» Aim of the task
Please give back word for word the lines of the material below between the line containing "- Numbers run" and the line containing "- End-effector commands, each", inclusive.

» Material supplied
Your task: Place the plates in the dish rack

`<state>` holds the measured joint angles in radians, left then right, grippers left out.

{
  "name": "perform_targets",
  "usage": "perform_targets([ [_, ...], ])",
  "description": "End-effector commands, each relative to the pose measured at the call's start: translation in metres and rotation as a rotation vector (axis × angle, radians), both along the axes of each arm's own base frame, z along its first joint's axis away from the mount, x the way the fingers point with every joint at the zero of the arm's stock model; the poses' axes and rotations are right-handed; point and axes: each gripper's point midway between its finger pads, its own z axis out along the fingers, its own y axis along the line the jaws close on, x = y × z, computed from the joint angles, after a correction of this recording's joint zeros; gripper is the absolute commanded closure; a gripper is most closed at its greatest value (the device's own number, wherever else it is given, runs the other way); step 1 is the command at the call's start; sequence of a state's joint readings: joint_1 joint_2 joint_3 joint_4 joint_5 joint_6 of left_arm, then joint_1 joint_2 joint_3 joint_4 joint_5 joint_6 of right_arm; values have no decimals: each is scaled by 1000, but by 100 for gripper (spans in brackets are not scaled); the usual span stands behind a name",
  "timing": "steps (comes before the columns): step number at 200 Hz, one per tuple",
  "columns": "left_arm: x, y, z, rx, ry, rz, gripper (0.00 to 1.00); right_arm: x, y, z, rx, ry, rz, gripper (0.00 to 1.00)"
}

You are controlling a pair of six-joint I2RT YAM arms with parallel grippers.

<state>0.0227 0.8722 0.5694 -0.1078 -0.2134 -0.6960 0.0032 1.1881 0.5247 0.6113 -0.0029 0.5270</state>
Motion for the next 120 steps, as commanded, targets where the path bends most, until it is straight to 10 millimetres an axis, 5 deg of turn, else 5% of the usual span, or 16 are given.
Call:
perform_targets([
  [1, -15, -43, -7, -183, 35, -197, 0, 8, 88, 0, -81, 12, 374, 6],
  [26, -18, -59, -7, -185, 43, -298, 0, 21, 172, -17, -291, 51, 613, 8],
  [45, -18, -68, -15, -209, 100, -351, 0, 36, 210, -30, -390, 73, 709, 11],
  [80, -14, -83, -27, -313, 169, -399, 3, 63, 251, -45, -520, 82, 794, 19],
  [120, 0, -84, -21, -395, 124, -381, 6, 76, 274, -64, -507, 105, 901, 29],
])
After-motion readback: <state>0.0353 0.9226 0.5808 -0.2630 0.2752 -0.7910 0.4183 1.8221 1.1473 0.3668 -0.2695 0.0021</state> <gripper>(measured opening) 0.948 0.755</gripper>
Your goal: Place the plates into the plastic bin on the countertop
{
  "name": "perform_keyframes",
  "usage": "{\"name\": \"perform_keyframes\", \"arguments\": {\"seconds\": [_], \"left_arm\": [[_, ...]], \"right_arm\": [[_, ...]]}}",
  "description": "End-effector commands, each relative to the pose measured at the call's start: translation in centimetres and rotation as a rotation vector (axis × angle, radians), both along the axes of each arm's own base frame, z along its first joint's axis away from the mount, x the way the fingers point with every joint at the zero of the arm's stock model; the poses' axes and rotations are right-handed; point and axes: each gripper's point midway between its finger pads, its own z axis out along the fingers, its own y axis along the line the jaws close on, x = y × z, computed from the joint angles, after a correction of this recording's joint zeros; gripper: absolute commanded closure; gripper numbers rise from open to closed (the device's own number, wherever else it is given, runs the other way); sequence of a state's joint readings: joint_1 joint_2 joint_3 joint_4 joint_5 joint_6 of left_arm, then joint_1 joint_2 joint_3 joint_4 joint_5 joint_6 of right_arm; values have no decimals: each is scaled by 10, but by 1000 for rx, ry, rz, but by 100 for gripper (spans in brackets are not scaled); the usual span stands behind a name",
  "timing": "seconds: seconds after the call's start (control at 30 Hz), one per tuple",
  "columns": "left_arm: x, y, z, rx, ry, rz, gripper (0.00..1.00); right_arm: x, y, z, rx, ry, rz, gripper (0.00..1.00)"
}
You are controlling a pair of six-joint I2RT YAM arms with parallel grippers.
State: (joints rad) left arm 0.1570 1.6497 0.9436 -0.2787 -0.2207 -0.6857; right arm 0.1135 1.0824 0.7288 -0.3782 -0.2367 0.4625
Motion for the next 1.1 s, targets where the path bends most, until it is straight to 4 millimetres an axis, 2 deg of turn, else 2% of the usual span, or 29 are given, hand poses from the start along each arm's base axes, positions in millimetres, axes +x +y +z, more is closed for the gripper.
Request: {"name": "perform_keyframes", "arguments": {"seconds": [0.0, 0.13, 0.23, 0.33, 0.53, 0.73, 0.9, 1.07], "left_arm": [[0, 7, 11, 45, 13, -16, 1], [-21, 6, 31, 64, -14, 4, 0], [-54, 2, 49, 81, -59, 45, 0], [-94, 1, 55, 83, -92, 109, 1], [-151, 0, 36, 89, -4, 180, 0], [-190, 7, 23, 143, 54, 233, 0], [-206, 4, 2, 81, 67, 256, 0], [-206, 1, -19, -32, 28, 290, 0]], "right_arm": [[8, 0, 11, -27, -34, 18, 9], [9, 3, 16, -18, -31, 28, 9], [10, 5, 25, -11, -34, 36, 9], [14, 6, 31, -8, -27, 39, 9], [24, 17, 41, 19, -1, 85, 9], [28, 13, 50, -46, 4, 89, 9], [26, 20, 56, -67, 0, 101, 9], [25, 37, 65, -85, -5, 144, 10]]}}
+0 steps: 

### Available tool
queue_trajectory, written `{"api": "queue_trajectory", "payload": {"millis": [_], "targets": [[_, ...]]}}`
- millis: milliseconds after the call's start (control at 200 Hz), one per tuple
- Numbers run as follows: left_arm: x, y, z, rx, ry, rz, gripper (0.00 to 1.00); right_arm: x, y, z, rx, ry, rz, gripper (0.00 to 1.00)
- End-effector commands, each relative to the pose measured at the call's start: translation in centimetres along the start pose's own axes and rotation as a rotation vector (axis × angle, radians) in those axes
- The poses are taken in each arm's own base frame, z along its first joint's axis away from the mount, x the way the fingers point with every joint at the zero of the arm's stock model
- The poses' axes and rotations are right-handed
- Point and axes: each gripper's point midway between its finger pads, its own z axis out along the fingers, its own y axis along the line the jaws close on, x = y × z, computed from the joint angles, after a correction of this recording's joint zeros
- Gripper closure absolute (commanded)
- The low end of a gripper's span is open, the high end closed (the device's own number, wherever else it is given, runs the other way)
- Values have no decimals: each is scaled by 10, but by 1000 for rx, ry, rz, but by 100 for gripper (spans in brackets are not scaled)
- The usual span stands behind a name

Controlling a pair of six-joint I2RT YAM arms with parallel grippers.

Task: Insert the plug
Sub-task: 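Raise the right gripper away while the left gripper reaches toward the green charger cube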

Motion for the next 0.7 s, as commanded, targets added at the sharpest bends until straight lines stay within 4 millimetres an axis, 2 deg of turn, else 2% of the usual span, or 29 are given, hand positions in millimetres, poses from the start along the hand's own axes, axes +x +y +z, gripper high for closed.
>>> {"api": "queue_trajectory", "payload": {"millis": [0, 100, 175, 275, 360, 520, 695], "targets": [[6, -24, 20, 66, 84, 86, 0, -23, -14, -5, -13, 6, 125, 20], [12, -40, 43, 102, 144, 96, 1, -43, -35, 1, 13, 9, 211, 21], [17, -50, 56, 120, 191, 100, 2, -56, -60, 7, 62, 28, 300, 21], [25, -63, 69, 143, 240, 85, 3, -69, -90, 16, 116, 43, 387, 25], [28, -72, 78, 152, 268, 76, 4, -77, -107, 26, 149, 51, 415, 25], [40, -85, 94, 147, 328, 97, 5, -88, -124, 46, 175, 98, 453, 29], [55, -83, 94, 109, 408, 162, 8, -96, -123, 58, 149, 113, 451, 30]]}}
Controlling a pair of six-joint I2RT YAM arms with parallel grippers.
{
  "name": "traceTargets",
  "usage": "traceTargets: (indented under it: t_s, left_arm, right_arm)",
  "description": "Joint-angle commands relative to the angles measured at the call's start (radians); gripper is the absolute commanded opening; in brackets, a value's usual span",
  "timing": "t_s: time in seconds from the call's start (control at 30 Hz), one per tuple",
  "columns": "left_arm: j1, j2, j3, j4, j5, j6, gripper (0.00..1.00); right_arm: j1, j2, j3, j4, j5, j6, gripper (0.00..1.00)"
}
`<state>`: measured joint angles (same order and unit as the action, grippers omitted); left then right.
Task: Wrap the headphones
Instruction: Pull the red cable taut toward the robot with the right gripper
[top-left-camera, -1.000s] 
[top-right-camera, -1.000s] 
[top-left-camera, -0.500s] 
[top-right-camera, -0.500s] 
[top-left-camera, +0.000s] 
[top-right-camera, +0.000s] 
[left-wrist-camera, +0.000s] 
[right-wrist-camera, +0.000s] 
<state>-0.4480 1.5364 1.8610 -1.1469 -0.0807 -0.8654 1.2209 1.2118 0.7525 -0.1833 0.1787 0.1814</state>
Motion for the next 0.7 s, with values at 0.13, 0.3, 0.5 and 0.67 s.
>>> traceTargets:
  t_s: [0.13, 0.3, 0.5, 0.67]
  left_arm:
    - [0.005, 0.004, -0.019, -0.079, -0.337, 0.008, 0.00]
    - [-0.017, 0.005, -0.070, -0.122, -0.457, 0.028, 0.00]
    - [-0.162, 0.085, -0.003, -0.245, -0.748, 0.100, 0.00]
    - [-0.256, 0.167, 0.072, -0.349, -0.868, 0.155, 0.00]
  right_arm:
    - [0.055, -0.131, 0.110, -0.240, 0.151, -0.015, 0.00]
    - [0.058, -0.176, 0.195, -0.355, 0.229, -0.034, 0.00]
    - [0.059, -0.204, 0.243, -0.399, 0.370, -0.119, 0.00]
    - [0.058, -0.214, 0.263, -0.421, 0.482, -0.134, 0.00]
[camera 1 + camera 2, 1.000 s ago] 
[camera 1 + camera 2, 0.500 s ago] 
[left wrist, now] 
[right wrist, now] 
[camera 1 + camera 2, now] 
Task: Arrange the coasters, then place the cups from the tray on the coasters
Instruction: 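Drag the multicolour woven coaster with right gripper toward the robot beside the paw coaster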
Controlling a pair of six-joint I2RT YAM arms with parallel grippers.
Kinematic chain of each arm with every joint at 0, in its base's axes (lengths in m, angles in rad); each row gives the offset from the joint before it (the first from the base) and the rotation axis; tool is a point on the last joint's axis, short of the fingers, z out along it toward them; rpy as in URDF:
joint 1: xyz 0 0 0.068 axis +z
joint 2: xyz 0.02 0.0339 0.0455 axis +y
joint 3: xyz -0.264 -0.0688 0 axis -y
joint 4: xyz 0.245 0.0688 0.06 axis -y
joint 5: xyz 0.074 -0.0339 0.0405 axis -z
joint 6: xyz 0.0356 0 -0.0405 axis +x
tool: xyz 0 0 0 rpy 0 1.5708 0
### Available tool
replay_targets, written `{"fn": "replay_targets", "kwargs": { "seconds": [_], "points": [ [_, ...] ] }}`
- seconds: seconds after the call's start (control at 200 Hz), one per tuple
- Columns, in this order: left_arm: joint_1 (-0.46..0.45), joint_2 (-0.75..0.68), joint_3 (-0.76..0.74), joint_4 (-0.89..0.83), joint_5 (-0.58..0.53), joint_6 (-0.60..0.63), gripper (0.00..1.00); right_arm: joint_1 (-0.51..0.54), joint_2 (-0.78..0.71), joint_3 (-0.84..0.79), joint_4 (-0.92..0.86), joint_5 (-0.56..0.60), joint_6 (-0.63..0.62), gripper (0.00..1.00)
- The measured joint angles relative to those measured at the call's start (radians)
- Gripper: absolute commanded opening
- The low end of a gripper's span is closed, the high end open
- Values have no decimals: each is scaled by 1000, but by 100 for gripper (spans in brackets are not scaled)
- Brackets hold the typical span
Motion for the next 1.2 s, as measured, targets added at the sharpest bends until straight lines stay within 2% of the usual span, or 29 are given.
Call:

» Answer area
- Numbers run as follows: left_arm: x, y, z, rx, ry, rz, gripper (0.00 to 1.00); right_arm: x, y, z, rx, ry, rz, gripper (0.00 to 1.00)
- End-effector commands, each relative to the pose measured at the call's start: translation in centimetres along the start pose's own axes and rotation as a rotation vector (axis × angle, radians) in those axes

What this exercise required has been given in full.